╭──

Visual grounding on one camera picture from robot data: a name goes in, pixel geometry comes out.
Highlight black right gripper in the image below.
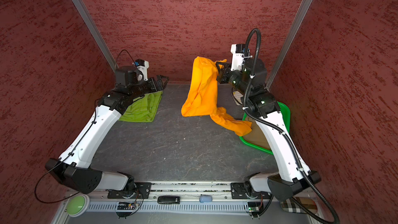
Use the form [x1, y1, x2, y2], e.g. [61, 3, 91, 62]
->
[217, 62, 251, 94]

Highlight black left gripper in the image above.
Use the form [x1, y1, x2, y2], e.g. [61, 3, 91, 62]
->
[129, 75, 169, 99]

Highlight lime green shorts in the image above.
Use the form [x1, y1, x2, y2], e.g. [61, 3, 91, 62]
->
[119, 91, 163, 123]

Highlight orange shorts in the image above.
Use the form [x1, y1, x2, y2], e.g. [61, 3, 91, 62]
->
[181, 57, 252, 136]

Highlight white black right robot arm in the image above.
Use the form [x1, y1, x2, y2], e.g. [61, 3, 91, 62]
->
[216, 60, 321, 201]

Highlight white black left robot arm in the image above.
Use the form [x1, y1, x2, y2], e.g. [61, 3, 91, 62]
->
[45, 75, 169, 198]

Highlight khaki brown shorts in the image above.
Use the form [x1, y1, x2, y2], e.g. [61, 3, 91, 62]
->
[243, 118, 271, 150]

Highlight cream desk calculator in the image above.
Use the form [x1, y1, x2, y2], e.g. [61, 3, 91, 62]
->
[231, 89, 244, 105]

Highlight green plastic laundry basket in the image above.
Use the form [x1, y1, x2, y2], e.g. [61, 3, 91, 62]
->
[239, 102, 291, 155]

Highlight black usb device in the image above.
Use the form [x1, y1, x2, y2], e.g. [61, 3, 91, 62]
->
[157, 196, 180, 205]

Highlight light blue small object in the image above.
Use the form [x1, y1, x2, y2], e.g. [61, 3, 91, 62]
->
[199, 195, 212, 203]

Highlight left circuit board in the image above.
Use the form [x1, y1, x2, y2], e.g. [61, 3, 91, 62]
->
[117, 202, 137, 211]

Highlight circuit board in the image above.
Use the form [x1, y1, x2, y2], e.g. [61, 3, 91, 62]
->
[247, 202, 264, 214]
[117, 202, 137, 211]

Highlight right circuit board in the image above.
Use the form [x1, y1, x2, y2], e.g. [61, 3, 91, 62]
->
[247, 202, 264, 214]

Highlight plaid patterned case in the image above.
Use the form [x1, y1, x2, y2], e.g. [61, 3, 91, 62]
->
[279, 196, 318, 215]

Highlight green round push button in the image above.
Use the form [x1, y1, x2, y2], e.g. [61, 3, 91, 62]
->
[66, 195, 90, 217]

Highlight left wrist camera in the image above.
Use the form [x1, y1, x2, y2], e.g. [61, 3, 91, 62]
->
[135, 59, 149, 81]

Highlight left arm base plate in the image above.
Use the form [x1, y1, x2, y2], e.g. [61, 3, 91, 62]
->
[107, 182, 152, 200]

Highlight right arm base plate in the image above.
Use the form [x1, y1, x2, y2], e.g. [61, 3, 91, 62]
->
[230, 182, 271, 200]

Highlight aluminium front rail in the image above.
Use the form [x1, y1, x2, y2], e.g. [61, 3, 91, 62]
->
[62, 180, 315, 215]

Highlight right aluminium corner post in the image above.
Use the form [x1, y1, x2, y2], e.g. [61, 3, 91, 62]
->
[266, 0, 313, 91]

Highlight aluminium corner post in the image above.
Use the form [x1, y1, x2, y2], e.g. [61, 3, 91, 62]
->
[266, 0, 313, 91]
[72, 0, 118, 72]

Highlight left aluminium corner post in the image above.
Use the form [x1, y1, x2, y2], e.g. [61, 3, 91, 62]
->
[72, 0, 118, 72]

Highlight black corrugated cable conduit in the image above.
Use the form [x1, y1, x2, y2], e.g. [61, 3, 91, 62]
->
[242, 27, 340, 224]

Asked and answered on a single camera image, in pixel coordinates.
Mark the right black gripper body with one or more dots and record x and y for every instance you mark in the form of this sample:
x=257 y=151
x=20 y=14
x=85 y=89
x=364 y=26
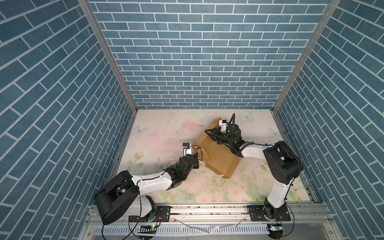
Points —
x=219 y=136

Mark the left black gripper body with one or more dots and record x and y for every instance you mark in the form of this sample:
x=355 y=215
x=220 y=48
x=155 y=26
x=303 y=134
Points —
x=196 y=165

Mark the brown cardboard paper box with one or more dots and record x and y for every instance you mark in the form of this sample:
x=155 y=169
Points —
x=218 y=158

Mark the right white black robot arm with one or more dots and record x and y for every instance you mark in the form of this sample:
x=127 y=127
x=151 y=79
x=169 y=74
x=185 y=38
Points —
x=284 y=164

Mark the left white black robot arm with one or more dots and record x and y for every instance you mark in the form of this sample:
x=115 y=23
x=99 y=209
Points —
x=129 y=194

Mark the left green circuit board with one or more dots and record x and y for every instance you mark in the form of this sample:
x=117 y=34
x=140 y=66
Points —
x=145 y=230

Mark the green circuit board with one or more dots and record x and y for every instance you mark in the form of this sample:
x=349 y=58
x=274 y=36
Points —
x=145 y=230
x=275 y=228

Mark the right green circuit board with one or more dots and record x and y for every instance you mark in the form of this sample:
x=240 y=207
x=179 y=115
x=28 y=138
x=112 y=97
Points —
x=275 y=228

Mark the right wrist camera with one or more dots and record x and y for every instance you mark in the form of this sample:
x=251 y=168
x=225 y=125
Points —
x=222 y=123

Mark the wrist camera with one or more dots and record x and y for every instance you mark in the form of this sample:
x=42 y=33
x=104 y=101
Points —
x=222 y=123
x=187 y=149

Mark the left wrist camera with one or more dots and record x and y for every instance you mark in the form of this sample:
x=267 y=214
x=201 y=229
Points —
x=187 y=149

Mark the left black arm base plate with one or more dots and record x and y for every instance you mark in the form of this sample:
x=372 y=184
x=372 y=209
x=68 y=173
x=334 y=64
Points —
x=159 y=214

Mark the white slotted cable duct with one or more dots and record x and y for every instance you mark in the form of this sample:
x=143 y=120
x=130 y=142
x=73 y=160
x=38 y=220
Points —
x=203 y=230

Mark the aluminium front rail frame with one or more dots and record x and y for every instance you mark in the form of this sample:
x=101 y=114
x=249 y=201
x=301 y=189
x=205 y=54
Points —
x=309 y=221

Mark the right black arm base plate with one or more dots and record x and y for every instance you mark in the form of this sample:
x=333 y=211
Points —
x=260 y=213

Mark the right aluminium corner post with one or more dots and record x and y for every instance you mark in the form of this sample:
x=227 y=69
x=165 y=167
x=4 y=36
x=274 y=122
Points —
x=318 y=30

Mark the aluminium corner post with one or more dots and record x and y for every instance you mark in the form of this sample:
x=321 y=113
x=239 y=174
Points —
x=92 y=20
x=318 y=30

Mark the left aluminium corner post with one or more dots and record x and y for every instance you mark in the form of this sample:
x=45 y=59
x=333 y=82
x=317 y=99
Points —
x=92 y=20

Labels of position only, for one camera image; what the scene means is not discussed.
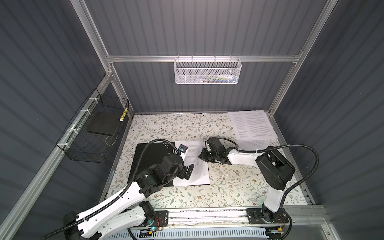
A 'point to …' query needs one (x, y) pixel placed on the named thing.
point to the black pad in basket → (106, 122)
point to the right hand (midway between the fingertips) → (198, 157)
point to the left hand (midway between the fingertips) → (185, 160)
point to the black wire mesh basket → (90, 136)
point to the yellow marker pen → (123, 114)
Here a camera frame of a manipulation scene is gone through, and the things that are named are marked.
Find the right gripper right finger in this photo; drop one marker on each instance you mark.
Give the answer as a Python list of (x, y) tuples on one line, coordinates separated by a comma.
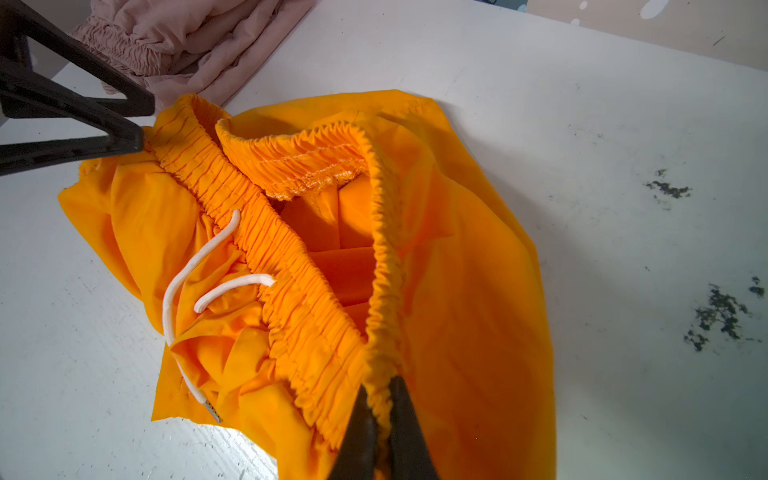
[(410, 458)]

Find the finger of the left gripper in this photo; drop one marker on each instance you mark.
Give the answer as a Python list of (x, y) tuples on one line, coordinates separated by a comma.
[(51, 124), (19, 24)]

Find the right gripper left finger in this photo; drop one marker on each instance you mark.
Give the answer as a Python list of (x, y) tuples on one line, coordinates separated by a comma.
[(356, 459)]

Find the orange shorts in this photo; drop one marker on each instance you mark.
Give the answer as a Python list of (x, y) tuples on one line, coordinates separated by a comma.
[(296, 254)]

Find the pink shorts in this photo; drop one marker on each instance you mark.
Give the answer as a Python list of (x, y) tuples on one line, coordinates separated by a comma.
[(210, 48)]

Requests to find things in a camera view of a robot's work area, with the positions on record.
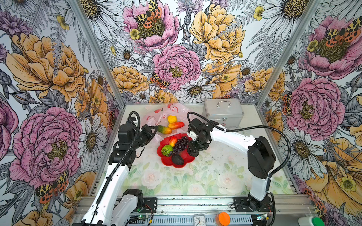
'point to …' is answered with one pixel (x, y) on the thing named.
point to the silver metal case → (227, 113)
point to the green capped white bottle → (311, 221)
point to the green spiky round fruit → (166, 149)
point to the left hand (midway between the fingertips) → (159, 130)
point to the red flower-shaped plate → (167, 160)
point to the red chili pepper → (174, 125)
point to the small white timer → (199, 220)
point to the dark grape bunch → (180, 145)
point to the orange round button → (222, 219)
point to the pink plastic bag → (158, 116)
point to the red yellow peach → (173, 141)
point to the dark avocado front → (177, 159)
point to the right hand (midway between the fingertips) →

╰──

> [Assignment] Repeat the entries above verbatim, but only from the line that has "Mark the right wrist" down to the line that has "x=301 y=189", inclusive.

> [Response to the exercise]
Mark the right wrist camera with one or more dots and record x and y for every instance you mark in the form of this sample:
x=251 y=168
x=225 y=125
Points —
x=222 y=123

Mark the wrist camera with one or more dots and record x and y for every instance you mark in the form of this sample:
x=42 y=33
x=104 y=101
Points —
x=222 y=123
x=187 y=149

Mark the left wrist camera with one or more dots and record x and y for every instance you mark in the form of this sample:
x=267 y=214
x=201 y=229
Points —
x=187 y=149

Mark the left black arm base plate with one or more dots and record x and y for every instance you mark in the form of this sample:
x=372 y=184
x=372 y=209
x=68 y=173
x=334 y=64
Points —
x=159 y=214

Mark the white slotted cable duct with one or more dots and record x and y for every instance you mark in the form of this sample:
x=143 y=120
x=130 y=142
x=73 y=160
x=38 y=220
Points —
x=203 y=230

Mark the aluminium front rail frame with one or more dots and record x and y for every instance you mark in the form of this sample:
x=101 y=114
x=249 y=201
x=301 y=189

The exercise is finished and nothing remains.